Sejak April 1979, PANSRI .memasang salib besar di bukit Golgota, membangun Gua Maria baru dan membangun sebuah Kapel berbentuk joglo. Akhirnya, pada 19 Agustus 1979, Kardinal Yustinus Darmoyuwono selaku Uskup Agung Semarang meres­mikan Gua Maria Sriningsih. Sejak itu, jumlah peziarah yang ber­kunjung ke tempat suci itu semakin bertambah.
TRADISI
Ada beberapa tradisi menarik di Gua Maria Sendang Sriningsih. Pertama, setiap tanggal 30 April dan 30 September, mulai pukul 19.00 Wib diadakan prosesi oncor dari Gereja Santa Maria Marganingsih menuju bukit Golgota Sedang Sriningsih sambil berdoa Jalan Salib sebagai tanda pembukaan Bulan Maria dan Bulan Rosario, yang dilanjutkan dengan Misa Kudus di Sendang Sriningsih.
Kemudian dilakukan upacara penutupan setiap tanggal 31 Mei clan 31 Oktober.
Kedua, doa setiap malam Jumat Kliwon dan Selasa Kliwon yang selalu dihadiri banyak umat. Sejak tahun 1985, setiap malam Jumat Kliwon di tempat ini dilakukan Misa Novena yang dilanjutkan dengan Peng­hormatan Sakramen Ma­hakudus. Upacara ini selalu dihadiri umat dari paroki­-paroki terdekat.
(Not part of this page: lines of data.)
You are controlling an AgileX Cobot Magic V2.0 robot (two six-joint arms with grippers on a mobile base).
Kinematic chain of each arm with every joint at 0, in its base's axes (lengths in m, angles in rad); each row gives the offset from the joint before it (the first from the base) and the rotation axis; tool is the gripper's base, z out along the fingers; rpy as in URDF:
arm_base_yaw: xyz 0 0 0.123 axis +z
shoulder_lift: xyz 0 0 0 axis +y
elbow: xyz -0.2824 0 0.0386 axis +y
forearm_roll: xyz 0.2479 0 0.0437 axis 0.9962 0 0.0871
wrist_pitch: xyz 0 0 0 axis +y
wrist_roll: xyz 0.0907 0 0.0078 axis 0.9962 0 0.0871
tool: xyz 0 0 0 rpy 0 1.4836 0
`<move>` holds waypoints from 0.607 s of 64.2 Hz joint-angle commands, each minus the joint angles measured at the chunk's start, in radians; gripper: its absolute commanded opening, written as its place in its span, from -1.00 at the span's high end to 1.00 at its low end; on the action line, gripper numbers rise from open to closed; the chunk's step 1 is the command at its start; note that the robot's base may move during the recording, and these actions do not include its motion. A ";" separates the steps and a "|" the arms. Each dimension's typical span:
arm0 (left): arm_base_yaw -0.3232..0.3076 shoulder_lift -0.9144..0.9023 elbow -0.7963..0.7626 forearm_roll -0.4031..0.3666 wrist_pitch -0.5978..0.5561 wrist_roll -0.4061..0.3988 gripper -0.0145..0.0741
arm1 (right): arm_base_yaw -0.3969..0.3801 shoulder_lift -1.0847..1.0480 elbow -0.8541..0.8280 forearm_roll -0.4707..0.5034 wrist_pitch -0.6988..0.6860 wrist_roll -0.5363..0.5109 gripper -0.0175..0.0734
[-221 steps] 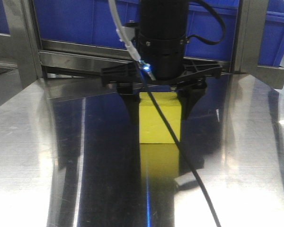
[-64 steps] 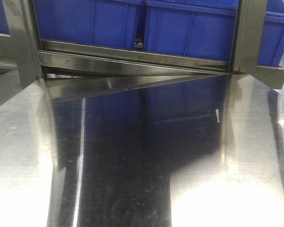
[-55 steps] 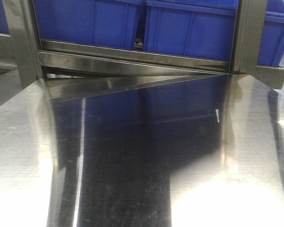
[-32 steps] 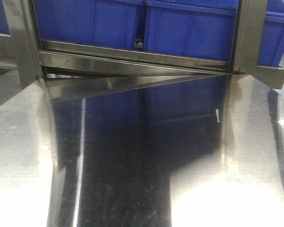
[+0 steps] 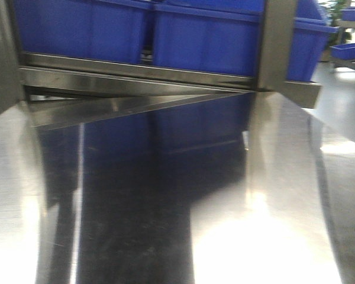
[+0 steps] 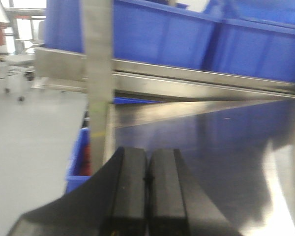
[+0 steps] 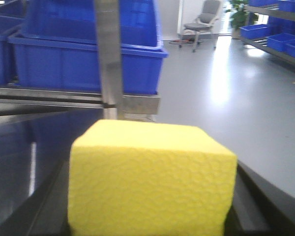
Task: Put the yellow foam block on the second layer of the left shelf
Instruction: 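Drive the base away from the table carrying the block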
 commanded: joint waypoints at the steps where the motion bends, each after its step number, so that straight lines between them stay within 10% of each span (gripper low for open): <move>1: -0.004 0.007 0.026 -0.002 -0.088 -0.004 0.36 | -0.007 -0.008 -0.024 -0.013 -0.092 -0.006 0.01; 39: -0.004 0.007 0.026 -0.002 -0.088 -0.004 0.36 | -0.007 -0.008 -0.024 -0.013 -0.092 -0.006 0.01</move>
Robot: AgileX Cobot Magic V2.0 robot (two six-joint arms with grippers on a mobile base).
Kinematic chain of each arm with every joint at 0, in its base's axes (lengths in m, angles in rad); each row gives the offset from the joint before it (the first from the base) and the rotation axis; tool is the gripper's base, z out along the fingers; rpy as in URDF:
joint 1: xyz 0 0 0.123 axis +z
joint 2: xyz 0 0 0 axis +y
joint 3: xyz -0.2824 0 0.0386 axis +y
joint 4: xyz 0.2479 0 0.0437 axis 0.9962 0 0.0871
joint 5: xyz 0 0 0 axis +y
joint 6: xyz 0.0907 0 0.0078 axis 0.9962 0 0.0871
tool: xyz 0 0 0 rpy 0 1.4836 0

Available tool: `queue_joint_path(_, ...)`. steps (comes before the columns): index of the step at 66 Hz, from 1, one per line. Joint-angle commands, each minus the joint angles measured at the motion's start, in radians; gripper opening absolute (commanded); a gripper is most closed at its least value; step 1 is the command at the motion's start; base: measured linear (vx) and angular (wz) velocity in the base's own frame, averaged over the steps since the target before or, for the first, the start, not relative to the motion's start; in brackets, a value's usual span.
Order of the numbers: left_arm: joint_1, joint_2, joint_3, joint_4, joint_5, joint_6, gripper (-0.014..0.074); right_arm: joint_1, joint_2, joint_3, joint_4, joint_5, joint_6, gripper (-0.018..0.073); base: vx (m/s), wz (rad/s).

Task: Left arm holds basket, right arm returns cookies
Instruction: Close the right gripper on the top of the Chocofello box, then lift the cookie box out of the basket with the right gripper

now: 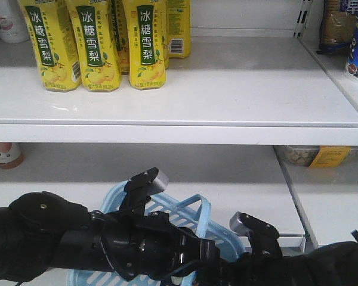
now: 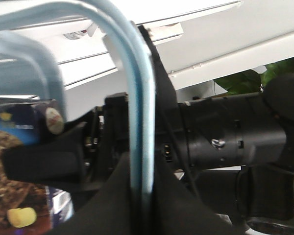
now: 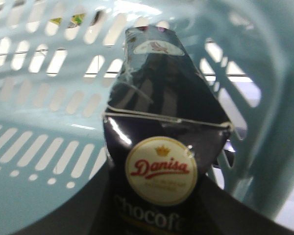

Ketiga, perayaan misa setiap malam Minggu pada bulan Mei dan Oktober. Perayaan ini bukan untuk menggantikan misa Hari Minggu, melainkan untuk merayakan karya kesela­matan Allah bersama para peziarah yang datang dari berbagai daerah.
DOA KEPADA BUNDA ALLAH
Ya Santa Perawan Maria yang tidak bercela, Bunda Allah, Ratu alam semesta, Bunda kami yang baik; engkau yang melampaui semua santo-santa dalam kesucian, satu-satunya harapan para Bapa Gereja, dan suka cita para santo-santa. Melaluimu kami telah diperdamaikan dengan Allah. Engkau satu-satunya pembela kaum pendosa, dan penjamin keselamatan mereka yang mengarungi samudera kehidupan ini. Yo Ratu Agung, Bunda Allah, selimutilah kami dengan sayap-sayap betas kasihanmu dan kasihanilah kami.
Kami harap hanya dalam engkau, ya Santa Perawan yang amat suci, kini dan sepanjang masa. Amin.